As 127 pessoas do poeta Fernando Pessoa, em uma quase autobiografia

Nahima Maciel
postado em 17/04/2011 09:00
Fernando Pessoa era um sujeito sem imaginação. A afirmação é de efeito, mas passado o impacto, José Paulo Cavalcanti Filho explica e convence. Pessoa sofria de falta de imaginação porque não ia além de seu universo próximo para construir a criação literária que legou ao mundo. No entanto, era um gênio. E sabia muito bem disso. Já Cavalcanti sofre de encantamento. Várias vezes sucumbiu a Pessoa, e o fruto mais recente dessa entrega atende por Fernando Pessoa: uma quase autobiografia, tijolão de 734 páginas que pretende esgotar detalhes da vida do poeta português até então pouco explorados. Ou explorados de forma insuficiente, no entendimento de Cavalcanti. ;Esse livro é um sonho de infância e um grande equívoco porque sonhos de infância não foram feitos para serem realizados. Eles permanecem grandiosos na sua dimensão de sonho, mas como sou imprudente, escrevi. E aí aconteceram momentos mágicos onde o livro começa de verdade;, avisa o autor.

A magia tem raízes plantadas pelo próprio Pessoa. Cavalcanti se deixou levar por essa premissa e partiu do princípio de que a biografia do poeta estava contida na sua própria escrita. Nos versos, na criação dos heterônimos, na correspondência e num ralo diário. ;A biografia de todos os heterônimos contém a de Pessoa. Praticamente todos os poemas compõem a biografia dele. É uma colcha de retalhos;, avisa Cavalcanti. ;Ele escreveu quase 30 mil páginas. Quase 60 livros de 500 páginas. Depois de ler isso várias vezes, percebi que podia contar a vida dele usando as frases dele. Não as que ele escreveu como um diário ; só cinco anos de Pessoa são cobertos com diário e de maneira fragmentária. Mas estava tudo na obra. Percebi que podia dizer o que queria com palavras dele.;

Sem metáforas

Durante os últimos oito anos, o autor virou um detetive obcecado pela trajetória de Pessoa. Contratou um historiador e um jornalista, ambos portugueses, para ajudar na pesquisa. Saiu em busca de personagens citados em versos e livros para provar o quanto o poeta era literal e como as metáforas não cabiam nos versos.

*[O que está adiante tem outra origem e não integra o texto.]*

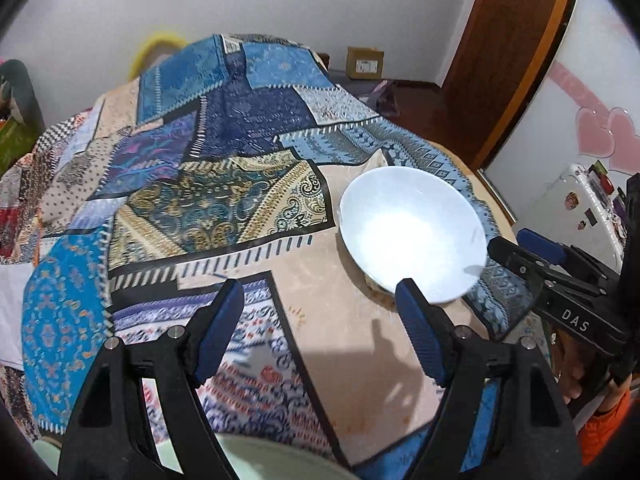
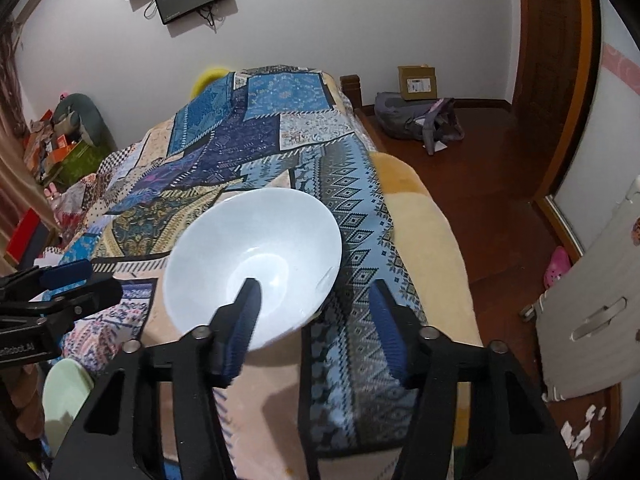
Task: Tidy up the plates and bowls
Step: 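Move both tools to the white bowl and grasp its rim, then lift the white bowl off the quilt with both tools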
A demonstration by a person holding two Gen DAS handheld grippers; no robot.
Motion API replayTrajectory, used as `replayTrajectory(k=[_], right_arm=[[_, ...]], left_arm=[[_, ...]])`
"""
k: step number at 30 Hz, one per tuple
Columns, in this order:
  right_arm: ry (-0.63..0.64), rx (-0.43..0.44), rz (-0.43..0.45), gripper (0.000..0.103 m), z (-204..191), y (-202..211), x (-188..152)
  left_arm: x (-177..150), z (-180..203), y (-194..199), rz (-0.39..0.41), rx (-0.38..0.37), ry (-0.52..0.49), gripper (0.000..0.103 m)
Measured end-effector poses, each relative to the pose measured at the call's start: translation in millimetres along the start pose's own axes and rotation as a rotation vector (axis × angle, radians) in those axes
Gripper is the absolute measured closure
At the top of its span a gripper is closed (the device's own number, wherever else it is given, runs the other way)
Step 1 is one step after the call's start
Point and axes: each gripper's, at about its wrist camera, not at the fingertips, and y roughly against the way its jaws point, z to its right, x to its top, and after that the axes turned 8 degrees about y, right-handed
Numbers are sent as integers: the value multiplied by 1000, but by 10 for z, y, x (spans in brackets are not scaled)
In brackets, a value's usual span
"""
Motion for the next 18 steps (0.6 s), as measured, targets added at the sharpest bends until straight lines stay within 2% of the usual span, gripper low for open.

Encontrou figuras como a pequena que comia chocolate e o Esteves do poema Tabacaria. Convenceu um diretor de cemitério a abrir o túmulo de Mario de Sá Carneiro, amigo do poeta, para checar se não havia cartas perdidas no caixão e chegou a passear pela rua com óculos que alteravam a visão só para ver como Pessoa enxergava o mundo por trás de seus 12 graus de miopia.

Os heterônimos viraram uma ideia fixa. São, segundo a classificação da pesquisadora e escritora Teresa Rita Lopes, 72. Cavalcanti contabilizou 127. E para cada um escreveu uma possível biografia. Não se esquivou de polêmicas, como a homossexualidade do heterônimo Álvaro de Campos, um reflexo dos desejos do próprio poeta, na concepção do autor. As correspondências entre a biografia de Campos e a de Pessoa aparecem listadas como prova das intenções do poeta. O autor cavucou onde pôde para reconstituir o caso de amor de Pessoa com Ophélia Queiroz. Na esperança de encontrar alguma indicação de que o casal chegou ao ato sexual, saiu em busca de cartas inéditas. Não encontrou provas, mas se permitiu narrar a bela cena de despedida de Ophelia diante do corpo inerte do poeta, em novembro de 1935.

Dedicação
Para chegar à quase autobiografia, o autor construiu uma rotina carregada. Membro da Academia Pernambucana de Letras, consultor da Unesco e cabeça de um grande escritório de advocacia em Recife, Cavalcanti, 62 anos, passou a concentrar o tempo dedicado ao direito em uma janela das 9h às 17h. O resto era dedicado a Fernando Pessoa.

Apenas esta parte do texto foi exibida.